(Beginning of DATA SHOWN)

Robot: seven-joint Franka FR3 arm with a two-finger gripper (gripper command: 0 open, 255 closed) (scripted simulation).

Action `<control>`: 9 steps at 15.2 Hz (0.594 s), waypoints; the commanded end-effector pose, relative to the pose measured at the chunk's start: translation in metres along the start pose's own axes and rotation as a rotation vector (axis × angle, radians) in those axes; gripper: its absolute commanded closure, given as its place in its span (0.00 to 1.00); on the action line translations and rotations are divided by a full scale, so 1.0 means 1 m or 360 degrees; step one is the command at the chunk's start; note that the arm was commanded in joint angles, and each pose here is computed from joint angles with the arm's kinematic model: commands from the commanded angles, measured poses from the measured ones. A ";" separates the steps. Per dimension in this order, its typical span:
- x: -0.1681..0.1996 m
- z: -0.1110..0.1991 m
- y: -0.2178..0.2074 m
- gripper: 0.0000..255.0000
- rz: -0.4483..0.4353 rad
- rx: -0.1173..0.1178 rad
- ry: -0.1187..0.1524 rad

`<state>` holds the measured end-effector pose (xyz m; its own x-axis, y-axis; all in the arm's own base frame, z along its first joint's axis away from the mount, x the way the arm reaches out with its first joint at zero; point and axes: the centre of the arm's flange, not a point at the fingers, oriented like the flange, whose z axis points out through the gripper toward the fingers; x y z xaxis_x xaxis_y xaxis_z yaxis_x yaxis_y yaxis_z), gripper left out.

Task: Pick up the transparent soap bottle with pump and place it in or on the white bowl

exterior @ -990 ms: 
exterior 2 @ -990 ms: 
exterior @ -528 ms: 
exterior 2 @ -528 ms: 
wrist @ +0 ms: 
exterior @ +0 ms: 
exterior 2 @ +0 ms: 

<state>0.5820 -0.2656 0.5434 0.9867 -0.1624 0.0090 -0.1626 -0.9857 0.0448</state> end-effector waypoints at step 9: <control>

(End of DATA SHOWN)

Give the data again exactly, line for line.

Robot: seven-joint Franka FR3 arm with a two-finger gripper (gripper command: 0 open, 255 closed) (scripted simulation).

Action `<control>`: 9 steps at 15.2 Hz (0.594 s), waypoints; the commanded end-effector pose, relative to the pose measured at the chunk's start: translation in metres along the start pose's own axes and rotation as a rotation vector (axis × angle, radians) in those axes; gripper: its absolute commanded closure, given as its place in its span (0.00 to 1.00); on the action line translations and rotations are divided by a full scale, so 1.0 means 1 m or 360 degrees; step one is the command at the chunk's start; note that the arm was commanded in joint angles, and each pose here is computed from joint angles with the arm's kinematic model: commands from the commanded angles, measured poses from the measured ones. A ";" separates the steps. Per dimension in this order, its typical span:
- x: -0.1681..0.1996 m
- z: -0.1110..0.1991 m
- y: -0.2178..0.2074 m
- gripper: 0.0000..255.0000
- rz: -0.4483..0.4353 rad
- rx: -0.1173..0.1178 rad
- ry: -0.1187..0.1524 rad

`<state>` holds the measured end-effector pose (xyz m; its own x-axis, y-axis; all in the arm's own base frame, z along its first joint's axis away from the mount, x the way the arm reaches out with its first joint at zero; point and axes: the centre of the arm's flange, not a point at the fingers, oriented like the flange, whose z axis points out through the gripper toward the fingers; x y z xaxis_x xaxis_y xaxis_z yaxis_x yaxis_y yaxis_z), gripper left out.

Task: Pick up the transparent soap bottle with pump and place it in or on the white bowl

exterior @ -990 ms: 
exterior 2 @ -990 ms: 
exterior @ -528 ms: 
exterior 2 @ -528 ms: 
wrist @ +0 ms: 
exterior @ +0 ms: 
exterior 2 @ +0 ms: 

<state>0.5820 -0.2656 0.5434 0.9867 -0.1624 0.0090 -0.1626 -0.9857 0.0448</state> end-effector waypoints at step 9: <control>

Above is the complete output.